Bechtolsheim’s objections highlight a real tension: hyperscalers may accept the risks of CPO for efficiency, while enterprises and telecom operators may prefer the flexibility of pluggables.

Standards Development

Standardization is essential to avoid vendor lock-in and ensure interoperability.

• OIF (Optical Internetworking Forum): Published a CPO framework defining electrical and management interfaces, optical coupling methods, and thermal requirements.
• COBO (Consortium for On-Board Optics): Focused on detachable on-board optics, influencing serviceability debates in CPO.
• IEEE: Provides electrical signaling standards (such as 802.3ck for 100G/lane).
• Industry consortia: Groups like the CPO Consortium and OIF PlugFests help align vendors on interoperable solutions.

Standards are still evolving, with maturity expected by the late 2020s to support 1.6T+ signaling.

Government initiatives have boosted CPO indirectly through semiconductor and photonics funding:

• DARPA PIPES program funded co-packaging research for HPC and defense.
• ARPA-E COHERENT program targeted 80% energy reduction in data center interconnects via optical packaging.
• CHIPS and Science Act (U.S., 2022) allocated billions for semiconductor R&D, including heterogeneous integration and silicon photonics.
• Europe’s Horizon Europe funds advanced photonics and packaging research.
• Japan and China both invest heavily in silicon photonics manufacturing capacity.

CPO’s alignment with energy efficiency mandates makes it attractive for policymakers seeking greener data centers.

Despite progress, challenges remain:

• Thermal management: Cooling 1 kW/cm² heat densities is complex and costly.
• Manufacturing yields: Sub-micron fiber alignment and heterogeneous integration reduce yields and raise costs.
• Serviceability: Failures may require replacing entire switches, unlike pluggables.
• Ecosystem immaturity: Only a few vendors currently offer CPO platforms.
• High upfront costs: R&D for a single CPO platform can exceed $500M.

These barriers mean adoption will likely be phased—hyperscalers first, broader operators later.

Current Implementations (2025)

• Broadcom Bailly CPO: Integrated with 51.2T switches, targeting AI networks.
• NVIDIA: Developing CPO-enabled fabrics for GPU clusters, with more than 200 Tbps bandwidth demonstrated.
• Marvell: Custom AI accelerators featuring CPO for optical scale-out.
• Ayar Labs: Offering TeraPHY optical chiplets, demonstrating modular CPO with ring resonator technology.
• Cisco and Intel: Prototypes of hybrid CPO/pluggable systems.
• Startups such as Genuine Optics: Showcasing full CPO modules at OFC 2025.

Forecasts predict the CPO market reaching more than $500M by 2030, with strong adoption in AI-driven hyperscale data centers.

Path Forward

The roadmap for CPO includes:

• Hybrid architectures: Early deployments may mix pluggables and CPO within a switch.
• Integrated lasers: Future generations may integrate lasers directly into the package.
• 3D packaging advances: Moving from 2.5D to 3D stacking for even higher density.
• Serviceability innovations: Detachable optics or modular replacements may emerge to address Bechtolsheim’s concerns.
• AI-optimized fabrics: CPO will underpin AI-RAN and agentic AI clusters requiring exabyte-scale bandwidth.
• 6G and beyond: By the 2030s, CPO is expected to dominate both cloud and telecom interconnects.

Conclusion

Co-Packaged Optics represents a pivotal evolution in how networks are built.
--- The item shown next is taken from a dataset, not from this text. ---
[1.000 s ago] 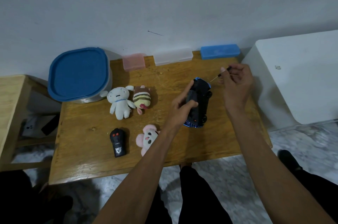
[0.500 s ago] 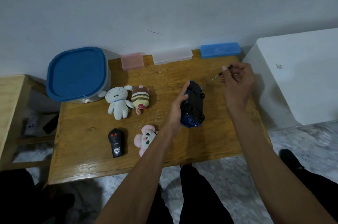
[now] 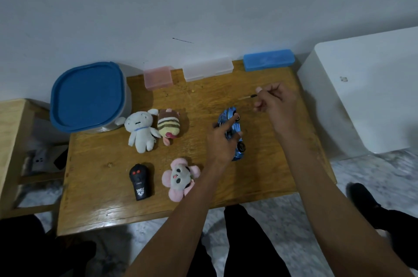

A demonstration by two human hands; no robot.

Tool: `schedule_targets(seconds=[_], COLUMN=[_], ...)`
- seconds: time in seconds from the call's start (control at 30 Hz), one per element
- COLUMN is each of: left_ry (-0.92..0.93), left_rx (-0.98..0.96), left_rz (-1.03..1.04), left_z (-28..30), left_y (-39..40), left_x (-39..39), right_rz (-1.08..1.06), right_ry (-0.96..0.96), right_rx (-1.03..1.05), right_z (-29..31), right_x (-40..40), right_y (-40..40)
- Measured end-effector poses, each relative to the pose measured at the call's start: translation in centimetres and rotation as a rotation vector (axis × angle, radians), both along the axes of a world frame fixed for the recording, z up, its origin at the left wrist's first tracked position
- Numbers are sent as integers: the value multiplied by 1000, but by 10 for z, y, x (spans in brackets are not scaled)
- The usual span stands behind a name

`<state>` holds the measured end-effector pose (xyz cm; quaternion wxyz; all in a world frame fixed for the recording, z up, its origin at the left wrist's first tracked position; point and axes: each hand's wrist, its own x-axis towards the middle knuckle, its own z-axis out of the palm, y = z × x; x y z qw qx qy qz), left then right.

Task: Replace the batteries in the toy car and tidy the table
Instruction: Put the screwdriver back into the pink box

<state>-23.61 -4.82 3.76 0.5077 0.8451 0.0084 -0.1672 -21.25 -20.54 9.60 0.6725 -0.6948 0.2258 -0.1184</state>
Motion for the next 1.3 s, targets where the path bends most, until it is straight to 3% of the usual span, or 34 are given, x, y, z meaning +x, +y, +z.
schedule_targets(seconds=[0.17, 0.37, 0.57, 0.7, 0.8, 0.97, 1.1, 1.3], left_ry=[-114, -148, -117, -169, -356, -513, -445, -310], left_rx=[236, 529, 699, 663, 581, 480, 456, 476], left_rz=[-26, -130, -296, -246, -97, 215, 298, 142], left_z=[-17, -25, -27, -17, -4, 2, -9, -27], left_y=[-10, -25, -28, -19, 3, 73, 134, 171], left_x=[-8, -12, -12, -7, 13, 80, 128, 177], right_rz=[90, 275, 303, 321, 345, 471, 554, 623], right_ry=[92, 186, 211, 198, 202, 149, 121, 56], right_rx=[24, -222, -285, -292, -306, -461, -589, -831], right_z=[-6, -8, -9, -7, -6, -6, -16, -41], right_x=[2, 7, 12, 25, 42, 79, 113, 158], right_y=[2, 6, 17, 32, 48, 86, 124, 171])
By co-locating switch ASICs and optics, CPO offers dramatic improvements in energy efficiency, density, and scalability.

Yet its journey is not without debate. Broadcom’s Bailly CPO demonstrates the technology’s readiness for hyperscale AI workloads, while Arista’s Andy Bechtolsheim raises valid concerns about serviceability and cost. The tension between efficiency and maintainability will shape CPO’s adoption curve.

In the near term, hyperscalers will drive CPO deployments, while other operators cautiously evaluate. Long term, as standards mature and solutions evolve, CPO is likely to become the backbone of exascale data centers and 6G networks.